◆ Try it: Please reproduce all entries word for word and omit their pictures.

◆ Raw data:
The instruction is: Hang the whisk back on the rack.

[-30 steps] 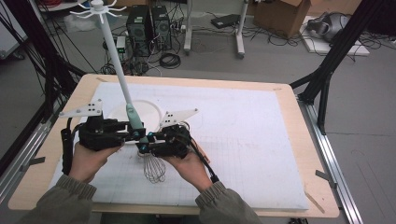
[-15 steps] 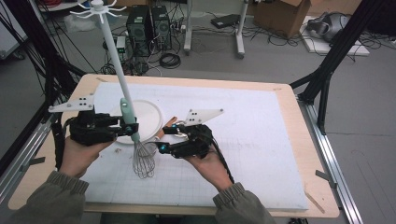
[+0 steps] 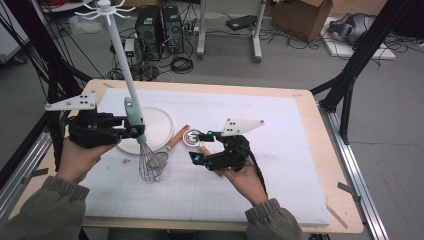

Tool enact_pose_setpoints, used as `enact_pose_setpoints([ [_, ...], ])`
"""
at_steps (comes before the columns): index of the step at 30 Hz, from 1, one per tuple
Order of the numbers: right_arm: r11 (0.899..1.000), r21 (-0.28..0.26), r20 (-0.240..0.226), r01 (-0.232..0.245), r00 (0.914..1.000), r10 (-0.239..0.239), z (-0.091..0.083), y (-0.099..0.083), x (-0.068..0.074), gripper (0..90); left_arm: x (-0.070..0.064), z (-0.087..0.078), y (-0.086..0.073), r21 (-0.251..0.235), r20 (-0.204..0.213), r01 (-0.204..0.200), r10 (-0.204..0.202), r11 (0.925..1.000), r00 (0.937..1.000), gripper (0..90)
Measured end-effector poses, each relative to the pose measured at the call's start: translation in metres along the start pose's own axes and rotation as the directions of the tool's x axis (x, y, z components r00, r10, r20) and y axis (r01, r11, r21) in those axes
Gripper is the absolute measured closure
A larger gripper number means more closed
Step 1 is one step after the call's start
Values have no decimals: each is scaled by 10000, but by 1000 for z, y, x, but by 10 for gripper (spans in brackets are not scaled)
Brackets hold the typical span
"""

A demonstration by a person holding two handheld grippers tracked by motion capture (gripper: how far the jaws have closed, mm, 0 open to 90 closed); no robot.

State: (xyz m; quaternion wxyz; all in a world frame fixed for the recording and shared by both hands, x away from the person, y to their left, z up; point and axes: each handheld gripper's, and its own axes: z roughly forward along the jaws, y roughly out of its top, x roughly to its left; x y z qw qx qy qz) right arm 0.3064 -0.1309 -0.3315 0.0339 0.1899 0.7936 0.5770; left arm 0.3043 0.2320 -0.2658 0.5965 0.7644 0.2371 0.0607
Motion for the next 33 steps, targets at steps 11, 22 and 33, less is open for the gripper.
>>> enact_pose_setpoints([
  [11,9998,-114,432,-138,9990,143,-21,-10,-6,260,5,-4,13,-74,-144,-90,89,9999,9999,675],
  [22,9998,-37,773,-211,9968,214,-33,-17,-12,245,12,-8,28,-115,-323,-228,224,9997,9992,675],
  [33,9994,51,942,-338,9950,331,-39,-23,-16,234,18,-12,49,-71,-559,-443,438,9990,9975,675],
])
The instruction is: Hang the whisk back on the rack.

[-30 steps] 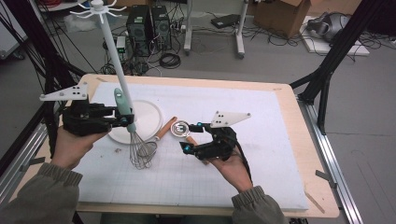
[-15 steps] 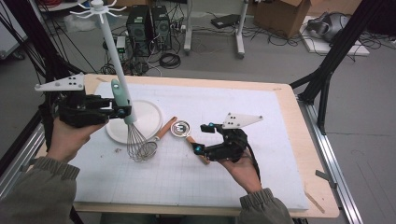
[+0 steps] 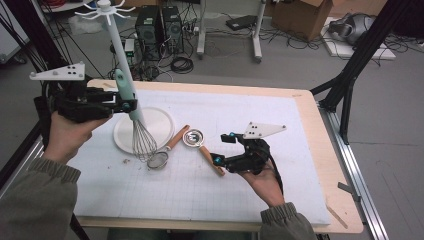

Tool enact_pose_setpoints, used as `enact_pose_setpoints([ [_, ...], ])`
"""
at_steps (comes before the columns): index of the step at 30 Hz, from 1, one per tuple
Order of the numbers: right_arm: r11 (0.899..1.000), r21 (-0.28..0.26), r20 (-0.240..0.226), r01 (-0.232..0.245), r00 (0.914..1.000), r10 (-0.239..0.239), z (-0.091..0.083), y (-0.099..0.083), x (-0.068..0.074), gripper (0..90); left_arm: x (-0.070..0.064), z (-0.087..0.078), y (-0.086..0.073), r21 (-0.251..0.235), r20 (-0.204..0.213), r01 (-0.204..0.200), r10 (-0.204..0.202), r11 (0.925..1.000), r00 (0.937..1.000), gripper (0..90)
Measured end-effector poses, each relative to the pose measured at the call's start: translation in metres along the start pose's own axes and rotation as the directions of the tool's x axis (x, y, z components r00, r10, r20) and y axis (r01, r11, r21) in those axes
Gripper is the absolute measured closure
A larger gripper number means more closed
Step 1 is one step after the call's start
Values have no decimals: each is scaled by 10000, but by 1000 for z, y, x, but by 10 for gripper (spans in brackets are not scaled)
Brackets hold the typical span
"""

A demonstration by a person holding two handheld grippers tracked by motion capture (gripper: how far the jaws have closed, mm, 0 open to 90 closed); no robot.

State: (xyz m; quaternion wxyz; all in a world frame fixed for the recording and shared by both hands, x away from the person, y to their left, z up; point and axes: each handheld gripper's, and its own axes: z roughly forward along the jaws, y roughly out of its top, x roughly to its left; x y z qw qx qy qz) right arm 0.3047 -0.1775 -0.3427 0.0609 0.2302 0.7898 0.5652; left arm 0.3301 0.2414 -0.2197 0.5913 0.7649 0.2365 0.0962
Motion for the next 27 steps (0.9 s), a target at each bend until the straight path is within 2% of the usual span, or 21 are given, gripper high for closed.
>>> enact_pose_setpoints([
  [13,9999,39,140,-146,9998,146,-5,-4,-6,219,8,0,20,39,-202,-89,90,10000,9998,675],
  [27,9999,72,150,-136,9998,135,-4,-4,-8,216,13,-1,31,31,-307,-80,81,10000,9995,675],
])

◆ Exercise result:
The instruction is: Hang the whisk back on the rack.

[-30 steps] 
[-15 steps] 
[+0 steps] 

Tool enact_pose_setpoints, used as `enact_pose_setpoints([ [_, ...], ])`
"""
at_steps (comes before the columns): index of the step at 30 Hz, from 1, one per tuple
Order of the numbers: right_arm: r11 (0.899..1.000), r21 (-0.28..0.26), r20 (-0.240..0.226), r01 (-0.232..0.245), r00 (0.914..1.000), r10 (-0.239..0.239), z (-0.091..0.083), y (-0.099..0.083), x (-0.068..0.074), gripper (0..90); left_arm: x (-0.070..0.064), z (-0.087..0.078), y (-0.086..0.073), r21 (-0.251..0.235), r20 (-0.204..0.213), r01 (-0.204..0.200), r10 (-0.204..0.202), r11 (0.925..1.000), r00 (0.937..1.000), gripper (0..90)
Measured end-effector poses, each relative to the pose measured at the call's start: translation in metres along the start pose's own axes and rotation as the directions of the tool's x axis (x, y, z components r00, r10, r20) and y axis (r01, r11, r21) in those axes
Gripper is the absolute measured closure
A larger gripper number means more closed
Step 1 is one step after the call's start
Values have no decimals: each is scaled by 10000, but by 1000 for z, y, x, but by 10 for gripper (spans in brackets are not scaled)
Brackets hold the typical span
"""

A demonstration by a person holding two handheld grippers tracked by motion capture (gripper: how far the jaws have closed, mm, 0 open to 90 closed); no robot.

State: (xyz m; quaternion wxyz; all in a world frame fixed for the recording and shared by both hands, x away from the person, y to their left, z up; point and axes: each handheld gripper's, and its own axes: z roughly forward along the jaws, y roughly out of its top, x roughly to its left; x y z qw qx qy qz) right arm 0.3064 -0.1309 -0.3315 0.0339 0.1899 0.7936 0.5770; left arm 0.3043 0.2320 -0.2658 0.5965 0.7644 0.2371 0.0607
Motion for the next 33 steps, targets at steps 11, 22 and 33, less is open for the gripper.
>>> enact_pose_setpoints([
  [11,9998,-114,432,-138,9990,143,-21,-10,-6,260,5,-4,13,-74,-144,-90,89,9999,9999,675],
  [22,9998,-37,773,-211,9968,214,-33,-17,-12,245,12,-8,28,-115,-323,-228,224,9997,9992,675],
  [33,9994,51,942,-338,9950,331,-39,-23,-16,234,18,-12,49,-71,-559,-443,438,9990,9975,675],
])
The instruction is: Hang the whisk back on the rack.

[-30 steps] 
[-15 steps] 
[+0 steps] 

Tool enact_pose_setpoints, used as `enact_pose_setpoints([ [_, ...], ])`
"""
at_steps (comes before the columns): index of the step at 30 Hz, from 1, one per tuple
Order of the numbers: right_arm: r11 (0.899..1.000), r21 (-0.28..0.26), r20 (-0.240..0.226), r01 (-0.232..0.245), r00 (0.914..1.000), r10 (-0.239..0.239), z (-0.091..0.083), y (-0.099..0.083), x (-0.068..0.074), gripper (0..90); left_arm: x (-0.070..0.064), z (-0.087..0.078), y (-0.086..0.073), r21 (-0.251..0.235), r20 (-0.204..0.213), r01 (-0.204..0.200), r10 (-0.204..0.202), r11 (0.925..1.000), r00 (0.937..1.000), gripper (0..90)
Measured end-effector poses, each relative to the pose measured at the call's start: translation in metres along the start pose's own axes and rotation as the directions of the tool's x axis (x, y, z components r00, r10, r20) and y axis (r01, r11, r21) in those axes
Gripper is the absolute measured closure
A larger gripper number means more closed
Step 1 is one step after the call's start
Values have no decimals: each is scaled by 10000, but by 1000 for z, y, x, but by 10 for gripper (spans in brackets are not scaled)
Brackets hold the typical span
"""

A demonstration by a person holding two handheld grippers tracked by motion capture (gripper: how far the jaws have closed, mm, 0 open to 90 closed); no robot.

State: (xyz m; quaternion wxyz; all in a world frame fixed for the recording and shared by both hands, x away from the person, y to their left, z up; point and axes: each handheld gripper's, and its own axes: z roughly forward along the jaws, y roughly out of its top, x roughly to its left; x y z qw qx qy qz) right arm 0.3047 -0.1775 -0.3427 0.0609 0.2302 0.7898 0.5652; left arm 0.3301 0.2414 -0.2197 0.5913 0.7649 0.2365 0.0962
Motion for the next 27 steps (0.9 s), a target at each bend until the straight path is within 2% of the usual span, or 21 are given, gripper high for closed.
>>> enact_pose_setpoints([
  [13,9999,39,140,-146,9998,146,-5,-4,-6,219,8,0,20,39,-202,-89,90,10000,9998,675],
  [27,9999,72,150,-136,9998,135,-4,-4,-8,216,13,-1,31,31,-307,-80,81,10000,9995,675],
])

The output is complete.